This is the problem of finding the intersection of a straight line and a circle, as commented by J.M.. The more elementary method using analytical geometry, without rotate or translate the coordinate axes (which would make the computation easier$^1$), although not being a compact one, is the following (see sketch).

The equation defined by points $ S(N,J)$ and $T(M,I)$ is given by $ y-J=m(x-N),\qquad m=\frac{I-J}{M-N}\tag{1}. $ The equation of the circle centered at $R$ with radius $d=\overline{RQ}$ is $ (x-L)^{2}+(y-H)^{2}=d^{2}.\tag{2} $ You need to solve the following system $ \left\{ \begin{array}{c} y-J=m(x-N) \\ (x-L)^{2}+(y-H)^{2}=d^{2}, \end{array}\tag{3} \right. $ which is equivalent to $ \left\{ \begin{array}{c} x=\frac{y-J+mN}{m} \\ \left(\frac{y-J+mN}{m}-L\right)^{2}+(y-H)^{2}=d^{2}.\tag{4} \end{array} \right. $ Solving the quadratic equation yields (with the help of SWP): $ y=\frac{1}{ m^{2}+1 }\left( -mN+Lm+J+m^{2}H\pm \sqrt{\Delta}\right), \tag{5} $ where the discriminant is
$\begin{eqnarray*} \Delta &=&A+B, \\ \text{with } A &=&-m^{4}N^{2}+m^{4}d^{2}-m^{4}L^{2}-m^{2}J^{2}-m^{2}H^{2}+d^{2}m^{2}-2m^{3}NH, \\ B &=&2Lm^{3}H+2Jm^{2}H+2m^{4}NL-2m^{3}JL+2m^{3}JN.\tag{6} \end{eqnarray*}$
The information $\overline{RT}<\overline{RQ}<\overline{RS}$ will define the signal of the term $ \pm \sqrt{\Delta}$. The coordinates of $Q$ are $O=x,K=y$.

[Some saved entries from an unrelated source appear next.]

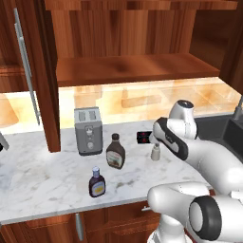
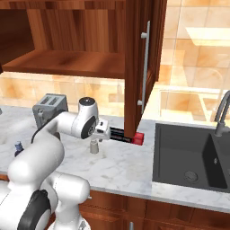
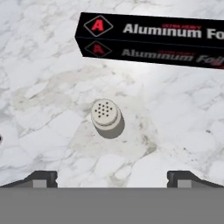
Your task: There are various items on the counter. Only move the condiments/shakers into the cabinet.
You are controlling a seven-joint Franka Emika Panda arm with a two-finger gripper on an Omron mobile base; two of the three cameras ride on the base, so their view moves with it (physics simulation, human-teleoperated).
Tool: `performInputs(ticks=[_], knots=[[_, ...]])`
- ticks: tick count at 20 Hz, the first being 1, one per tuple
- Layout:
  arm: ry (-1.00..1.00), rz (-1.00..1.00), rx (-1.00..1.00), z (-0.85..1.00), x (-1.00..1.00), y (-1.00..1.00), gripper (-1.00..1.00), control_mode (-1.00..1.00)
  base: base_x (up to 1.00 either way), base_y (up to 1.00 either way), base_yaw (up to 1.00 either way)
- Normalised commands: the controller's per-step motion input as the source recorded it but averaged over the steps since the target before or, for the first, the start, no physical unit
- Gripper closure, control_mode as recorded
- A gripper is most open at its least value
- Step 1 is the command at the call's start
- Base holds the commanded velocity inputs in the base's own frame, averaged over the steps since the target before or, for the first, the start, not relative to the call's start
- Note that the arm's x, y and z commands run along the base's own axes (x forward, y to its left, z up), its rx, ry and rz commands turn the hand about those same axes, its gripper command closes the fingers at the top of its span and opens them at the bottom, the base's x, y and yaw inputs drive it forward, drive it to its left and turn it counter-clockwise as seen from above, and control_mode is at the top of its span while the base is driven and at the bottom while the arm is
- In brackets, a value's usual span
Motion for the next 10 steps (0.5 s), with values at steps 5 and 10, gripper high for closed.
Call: performInputs(ticks=[5, 10], knots=[[0.00, 0.00, 0.00, -0.16, 0.00, 0.05, -1.00, -1.00, 0.00, 0.00, 0.00], [0.00, 0.00, 0.00, -0.16, 0.02, 0.09, -1.00, -1.00, 0.00, 0.00, 0.00]])
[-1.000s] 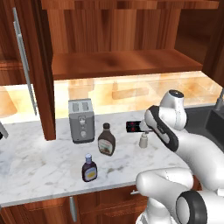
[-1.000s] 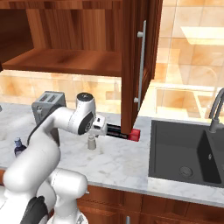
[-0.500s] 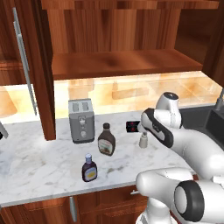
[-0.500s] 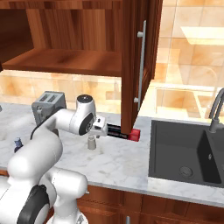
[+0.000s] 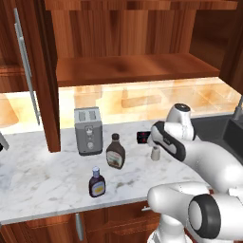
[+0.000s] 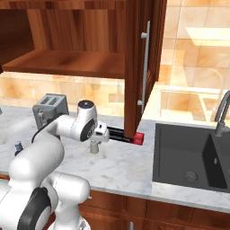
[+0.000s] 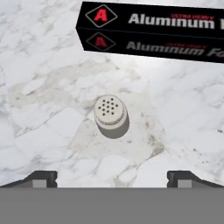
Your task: There are various items on the counter. Only move the condiments/shakers into the cabinet.
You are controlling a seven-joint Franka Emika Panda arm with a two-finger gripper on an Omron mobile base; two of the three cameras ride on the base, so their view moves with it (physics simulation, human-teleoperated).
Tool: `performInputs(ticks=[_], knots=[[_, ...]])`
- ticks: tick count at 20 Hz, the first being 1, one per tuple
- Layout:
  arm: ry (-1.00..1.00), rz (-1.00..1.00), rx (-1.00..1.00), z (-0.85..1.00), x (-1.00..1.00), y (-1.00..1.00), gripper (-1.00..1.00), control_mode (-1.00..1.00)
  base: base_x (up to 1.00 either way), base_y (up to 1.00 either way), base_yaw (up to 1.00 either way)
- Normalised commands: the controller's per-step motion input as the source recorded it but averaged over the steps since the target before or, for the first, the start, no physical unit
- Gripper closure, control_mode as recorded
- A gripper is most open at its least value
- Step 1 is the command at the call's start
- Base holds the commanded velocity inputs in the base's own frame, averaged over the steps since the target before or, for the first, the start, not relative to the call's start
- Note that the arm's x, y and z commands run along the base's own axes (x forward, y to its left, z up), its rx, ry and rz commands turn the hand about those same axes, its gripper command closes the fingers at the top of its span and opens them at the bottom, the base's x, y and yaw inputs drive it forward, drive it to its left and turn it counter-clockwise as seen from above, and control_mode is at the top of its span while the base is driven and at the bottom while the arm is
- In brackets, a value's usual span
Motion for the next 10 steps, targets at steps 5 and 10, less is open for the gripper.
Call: performInputs(ticks=[5, 10], knots=[[0.00, 0.00, -0.02, -0.14, 0.13, 0.04, -1.00, -1.00, 0.00, 0.00, 0.00], [0.00, 0.00, -0.03, -0.14, 0.17, 0.01, -1.00, -1.00, 0.00, 0.00, 0.00]])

$^1$By making the translation $X=x-L$ and $Y=y-H$, and computing the new coordinates of the points in this $X,Y$ system, the above formulae simplify (it is equivalent to set $L=H=0$ in them). In the end they should be convert back to the original $x,y$ system.